The crisis unit will have up to 16 beds and serve Benton, Madison and Washington counties. It could bring Northwest's total mental health beds to 63.

Those who wind up in the unit but need more than 24 hours of help could then go to the hospital's expanded mental health unit, which Northwest called the only-of-its-kind in the area, said Washington County Circuit Judge Cristi Beaumont. Beaumont and other Northwest Arkansas officials and advocates have called for a crisis center for years.

"It works out really well that they're in the same place," Beaumont said. "I really think this is going to make a significant difference in Northwest Arkansas in humanely treating our mentally ill."

Around one in four Americans is experiencing clinical depression and other mental illnesses, and about half will develop such an illness at some point in their lifetime, according to the federal Centers for Disease Control and Prevention. The federal agency also reports that the issue is particularly common in Arkansas and the rest of the South.

Northwest's unit typically is almost filled with patients whose illnesses include bipolar disorder, severe anxiety and others, spokeswoman Christina Bull wrote in an email.

Several Northwest Arkansas groups provide counseling and psychiatric services, including Northwest, Vantage Point Behavioral Health Hospital, Ozark Guidance and the University of Arkansas for Medical Sciences. Mercy Northwest Arkansas and Washington Regional Medical Center offer mental health services at some locations.

The fact that the need for such services is only growing is unfortunate, "but it is good news that when it's needed, it's there," Laura H. Tyler, CEO of Ozark Guidance, said of expansions like Northwest's. "We need to be keeping pace."

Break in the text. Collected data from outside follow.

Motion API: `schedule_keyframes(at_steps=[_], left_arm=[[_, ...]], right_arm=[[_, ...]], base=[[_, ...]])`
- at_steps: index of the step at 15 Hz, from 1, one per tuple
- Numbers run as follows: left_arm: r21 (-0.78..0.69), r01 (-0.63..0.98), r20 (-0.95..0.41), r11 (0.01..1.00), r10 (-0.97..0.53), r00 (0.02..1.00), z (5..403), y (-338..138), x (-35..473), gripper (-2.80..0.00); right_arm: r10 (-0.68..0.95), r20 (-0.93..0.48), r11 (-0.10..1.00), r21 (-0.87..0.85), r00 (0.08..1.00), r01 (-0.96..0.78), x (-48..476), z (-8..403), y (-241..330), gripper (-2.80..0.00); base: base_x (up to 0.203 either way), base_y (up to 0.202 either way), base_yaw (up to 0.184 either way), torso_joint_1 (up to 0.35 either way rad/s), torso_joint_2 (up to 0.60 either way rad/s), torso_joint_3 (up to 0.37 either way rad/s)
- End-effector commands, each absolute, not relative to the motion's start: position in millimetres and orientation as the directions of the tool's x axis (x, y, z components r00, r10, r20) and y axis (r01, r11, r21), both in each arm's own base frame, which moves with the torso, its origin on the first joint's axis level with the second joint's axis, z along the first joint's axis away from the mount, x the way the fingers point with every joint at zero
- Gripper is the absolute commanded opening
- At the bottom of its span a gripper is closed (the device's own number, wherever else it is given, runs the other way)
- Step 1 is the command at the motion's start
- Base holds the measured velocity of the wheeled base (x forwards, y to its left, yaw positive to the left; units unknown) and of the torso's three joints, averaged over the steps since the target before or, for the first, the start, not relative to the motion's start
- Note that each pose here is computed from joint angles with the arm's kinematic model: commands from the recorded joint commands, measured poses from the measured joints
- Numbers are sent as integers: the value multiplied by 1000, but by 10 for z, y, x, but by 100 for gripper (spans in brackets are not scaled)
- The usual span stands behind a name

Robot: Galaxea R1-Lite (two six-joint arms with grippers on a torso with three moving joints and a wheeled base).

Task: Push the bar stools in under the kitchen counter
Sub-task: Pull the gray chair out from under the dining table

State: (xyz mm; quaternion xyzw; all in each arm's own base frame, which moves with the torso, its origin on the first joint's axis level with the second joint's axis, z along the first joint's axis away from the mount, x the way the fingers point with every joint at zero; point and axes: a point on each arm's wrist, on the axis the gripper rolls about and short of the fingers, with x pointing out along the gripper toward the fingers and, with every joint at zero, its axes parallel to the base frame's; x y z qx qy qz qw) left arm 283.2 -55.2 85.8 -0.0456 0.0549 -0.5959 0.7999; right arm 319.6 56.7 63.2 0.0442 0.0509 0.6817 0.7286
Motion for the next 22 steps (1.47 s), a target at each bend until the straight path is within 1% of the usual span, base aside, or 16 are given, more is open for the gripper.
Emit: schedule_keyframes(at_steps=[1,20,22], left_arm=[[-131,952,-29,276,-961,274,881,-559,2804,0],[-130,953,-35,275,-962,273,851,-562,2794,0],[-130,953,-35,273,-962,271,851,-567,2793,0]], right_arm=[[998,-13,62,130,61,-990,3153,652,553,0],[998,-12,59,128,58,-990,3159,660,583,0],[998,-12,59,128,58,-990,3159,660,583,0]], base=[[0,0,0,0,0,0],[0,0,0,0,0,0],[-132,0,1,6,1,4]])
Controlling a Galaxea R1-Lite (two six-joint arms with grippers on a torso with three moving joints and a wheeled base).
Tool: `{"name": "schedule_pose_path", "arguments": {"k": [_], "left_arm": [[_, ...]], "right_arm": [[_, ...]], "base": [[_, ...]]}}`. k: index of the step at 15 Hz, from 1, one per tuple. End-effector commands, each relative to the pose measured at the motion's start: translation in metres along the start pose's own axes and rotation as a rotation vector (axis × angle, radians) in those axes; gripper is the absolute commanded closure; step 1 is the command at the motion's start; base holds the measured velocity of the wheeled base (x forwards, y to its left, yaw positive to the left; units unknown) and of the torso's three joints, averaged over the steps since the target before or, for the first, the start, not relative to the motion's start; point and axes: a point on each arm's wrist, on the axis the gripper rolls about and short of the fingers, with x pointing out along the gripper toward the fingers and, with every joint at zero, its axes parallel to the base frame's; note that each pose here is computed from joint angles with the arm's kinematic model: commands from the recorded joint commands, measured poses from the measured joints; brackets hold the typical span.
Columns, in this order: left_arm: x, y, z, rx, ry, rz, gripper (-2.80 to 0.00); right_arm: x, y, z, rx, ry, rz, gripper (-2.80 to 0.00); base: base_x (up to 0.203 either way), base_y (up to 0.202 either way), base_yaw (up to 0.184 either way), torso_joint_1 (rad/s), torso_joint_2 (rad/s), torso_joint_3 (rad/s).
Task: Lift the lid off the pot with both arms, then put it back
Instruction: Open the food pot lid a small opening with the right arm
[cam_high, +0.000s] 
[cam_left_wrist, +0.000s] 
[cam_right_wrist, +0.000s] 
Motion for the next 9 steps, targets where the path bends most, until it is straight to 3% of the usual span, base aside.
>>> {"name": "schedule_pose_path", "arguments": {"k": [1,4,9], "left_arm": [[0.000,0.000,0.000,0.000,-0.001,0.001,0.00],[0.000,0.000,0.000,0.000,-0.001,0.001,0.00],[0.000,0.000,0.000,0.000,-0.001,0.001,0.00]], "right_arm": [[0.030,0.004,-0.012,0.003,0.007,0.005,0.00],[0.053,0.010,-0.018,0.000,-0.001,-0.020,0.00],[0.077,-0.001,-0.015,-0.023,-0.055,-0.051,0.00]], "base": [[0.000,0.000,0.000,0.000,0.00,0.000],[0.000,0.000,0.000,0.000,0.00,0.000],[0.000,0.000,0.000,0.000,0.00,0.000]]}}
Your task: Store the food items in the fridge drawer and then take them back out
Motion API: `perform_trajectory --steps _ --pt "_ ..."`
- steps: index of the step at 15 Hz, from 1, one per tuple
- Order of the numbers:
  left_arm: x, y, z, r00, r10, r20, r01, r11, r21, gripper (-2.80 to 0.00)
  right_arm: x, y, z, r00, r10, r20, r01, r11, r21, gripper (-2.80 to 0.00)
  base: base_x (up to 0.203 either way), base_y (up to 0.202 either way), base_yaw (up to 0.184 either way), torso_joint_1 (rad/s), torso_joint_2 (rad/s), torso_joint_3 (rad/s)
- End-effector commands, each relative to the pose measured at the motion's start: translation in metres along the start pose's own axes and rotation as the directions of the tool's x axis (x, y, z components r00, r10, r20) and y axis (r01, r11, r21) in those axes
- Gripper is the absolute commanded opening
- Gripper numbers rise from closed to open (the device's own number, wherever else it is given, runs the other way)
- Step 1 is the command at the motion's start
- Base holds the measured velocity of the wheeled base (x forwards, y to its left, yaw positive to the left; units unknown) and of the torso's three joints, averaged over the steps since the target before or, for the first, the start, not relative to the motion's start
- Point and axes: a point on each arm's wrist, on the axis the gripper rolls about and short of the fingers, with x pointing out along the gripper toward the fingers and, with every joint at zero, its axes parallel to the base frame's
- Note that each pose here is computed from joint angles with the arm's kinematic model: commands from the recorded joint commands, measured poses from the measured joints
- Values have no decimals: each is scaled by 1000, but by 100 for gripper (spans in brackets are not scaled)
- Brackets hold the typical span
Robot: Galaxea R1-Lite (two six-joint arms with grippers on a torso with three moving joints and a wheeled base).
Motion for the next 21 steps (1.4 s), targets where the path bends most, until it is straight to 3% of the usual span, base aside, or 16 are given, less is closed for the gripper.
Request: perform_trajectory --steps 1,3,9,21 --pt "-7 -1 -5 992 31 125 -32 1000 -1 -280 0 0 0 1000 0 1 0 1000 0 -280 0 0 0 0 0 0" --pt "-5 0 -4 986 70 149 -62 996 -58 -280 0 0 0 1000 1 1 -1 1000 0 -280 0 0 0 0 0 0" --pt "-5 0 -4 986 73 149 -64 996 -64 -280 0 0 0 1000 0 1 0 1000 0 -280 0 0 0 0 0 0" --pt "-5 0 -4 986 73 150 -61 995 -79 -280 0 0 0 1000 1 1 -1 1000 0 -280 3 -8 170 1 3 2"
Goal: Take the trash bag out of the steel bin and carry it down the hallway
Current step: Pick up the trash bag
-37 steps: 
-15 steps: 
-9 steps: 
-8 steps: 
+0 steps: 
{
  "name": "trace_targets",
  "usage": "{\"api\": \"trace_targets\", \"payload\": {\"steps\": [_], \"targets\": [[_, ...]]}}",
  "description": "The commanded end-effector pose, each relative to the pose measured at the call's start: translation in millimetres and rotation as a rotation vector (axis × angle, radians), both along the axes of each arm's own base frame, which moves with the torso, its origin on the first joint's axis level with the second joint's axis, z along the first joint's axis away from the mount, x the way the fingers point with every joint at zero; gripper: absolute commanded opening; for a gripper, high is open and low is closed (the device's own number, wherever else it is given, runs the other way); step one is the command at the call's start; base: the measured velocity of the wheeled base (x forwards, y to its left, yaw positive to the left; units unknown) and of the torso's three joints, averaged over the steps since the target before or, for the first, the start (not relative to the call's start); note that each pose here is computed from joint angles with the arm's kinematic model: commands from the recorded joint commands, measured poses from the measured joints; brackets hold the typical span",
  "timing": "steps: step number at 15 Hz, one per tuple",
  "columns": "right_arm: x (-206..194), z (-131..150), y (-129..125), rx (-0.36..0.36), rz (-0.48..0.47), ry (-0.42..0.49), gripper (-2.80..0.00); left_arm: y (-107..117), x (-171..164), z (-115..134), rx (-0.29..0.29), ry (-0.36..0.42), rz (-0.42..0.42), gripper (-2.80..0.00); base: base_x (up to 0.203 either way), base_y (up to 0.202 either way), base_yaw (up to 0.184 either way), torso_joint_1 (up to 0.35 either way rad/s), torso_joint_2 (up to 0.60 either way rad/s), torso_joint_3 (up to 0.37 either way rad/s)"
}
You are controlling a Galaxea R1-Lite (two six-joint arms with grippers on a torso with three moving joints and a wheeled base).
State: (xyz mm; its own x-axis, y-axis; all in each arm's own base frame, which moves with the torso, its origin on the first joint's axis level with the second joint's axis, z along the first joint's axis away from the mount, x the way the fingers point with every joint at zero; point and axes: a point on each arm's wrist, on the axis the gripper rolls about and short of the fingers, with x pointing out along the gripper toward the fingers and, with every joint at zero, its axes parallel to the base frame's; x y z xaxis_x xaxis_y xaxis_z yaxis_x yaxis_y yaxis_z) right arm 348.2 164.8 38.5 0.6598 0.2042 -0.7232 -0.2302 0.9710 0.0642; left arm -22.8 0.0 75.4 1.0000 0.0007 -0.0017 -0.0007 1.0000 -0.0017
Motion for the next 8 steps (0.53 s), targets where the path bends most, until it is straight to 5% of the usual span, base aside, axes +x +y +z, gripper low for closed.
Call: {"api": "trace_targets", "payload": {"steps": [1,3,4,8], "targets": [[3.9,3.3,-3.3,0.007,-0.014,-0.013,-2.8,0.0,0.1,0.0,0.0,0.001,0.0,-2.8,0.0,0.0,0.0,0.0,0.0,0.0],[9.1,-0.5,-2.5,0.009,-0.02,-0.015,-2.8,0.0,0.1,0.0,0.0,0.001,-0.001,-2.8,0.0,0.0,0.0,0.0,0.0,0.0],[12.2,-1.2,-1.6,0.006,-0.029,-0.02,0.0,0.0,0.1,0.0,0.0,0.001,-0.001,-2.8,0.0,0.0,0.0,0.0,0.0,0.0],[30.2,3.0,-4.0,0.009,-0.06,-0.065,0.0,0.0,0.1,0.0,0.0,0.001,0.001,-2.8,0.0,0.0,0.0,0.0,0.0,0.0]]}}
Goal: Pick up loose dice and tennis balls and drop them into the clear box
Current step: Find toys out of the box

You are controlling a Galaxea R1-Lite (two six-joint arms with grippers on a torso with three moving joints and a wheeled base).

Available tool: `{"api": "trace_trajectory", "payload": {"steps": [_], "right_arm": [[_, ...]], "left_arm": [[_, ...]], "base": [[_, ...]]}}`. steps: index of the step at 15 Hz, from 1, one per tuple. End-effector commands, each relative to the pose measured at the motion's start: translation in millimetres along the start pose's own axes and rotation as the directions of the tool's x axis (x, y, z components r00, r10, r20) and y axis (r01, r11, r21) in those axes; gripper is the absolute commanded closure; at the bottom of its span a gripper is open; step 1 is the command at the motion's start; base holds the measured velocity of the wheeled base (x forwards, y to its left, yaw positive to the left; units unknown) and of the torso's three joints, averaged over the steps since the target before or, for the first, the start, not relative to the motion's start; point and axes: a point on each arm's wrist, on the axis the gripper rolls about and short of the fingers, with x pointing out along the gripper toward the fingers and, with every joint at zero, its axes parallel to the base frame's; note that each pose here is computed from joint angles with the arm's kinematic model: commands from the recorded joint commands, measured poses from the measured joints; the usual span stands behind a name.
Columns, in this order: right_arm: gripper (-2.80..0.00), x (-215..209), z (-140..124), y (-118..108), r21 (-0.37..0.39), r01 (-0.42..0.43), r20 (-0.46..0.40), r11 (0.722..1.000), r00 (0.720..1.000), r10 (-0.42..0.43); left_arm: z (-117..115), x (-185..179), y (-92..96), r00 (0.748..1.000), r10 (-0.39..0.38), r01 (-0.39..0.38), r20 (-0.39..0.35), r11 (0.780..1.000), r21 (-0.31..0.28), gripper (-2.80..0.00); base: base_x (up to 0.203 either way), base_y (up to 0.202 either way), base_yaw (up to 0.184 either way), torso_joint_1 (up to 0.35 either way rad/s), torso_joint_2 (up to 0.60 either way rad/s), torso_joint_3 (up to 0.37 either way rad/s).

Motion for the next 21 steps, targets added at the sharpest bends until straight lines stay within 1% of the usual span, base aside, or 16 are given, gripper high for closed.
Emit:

Ozark Guidance, the university or both could end up staffing the crisis unit, though many of the details are still up in the air, Beaumont said. The center will need some renovations, and it's unclear when it'll get running. But the state's support, community donations and Medicaid and other health coverage should be enough to sustain it, she said.

"I just feel so happy," said Nancy Kahanak, whose advocacy group Judicial Equality for Mental Illness pushed for the crisis unit. "It's actually happening. So this is when real work begins in terms of actually figuring out what it's going to look like."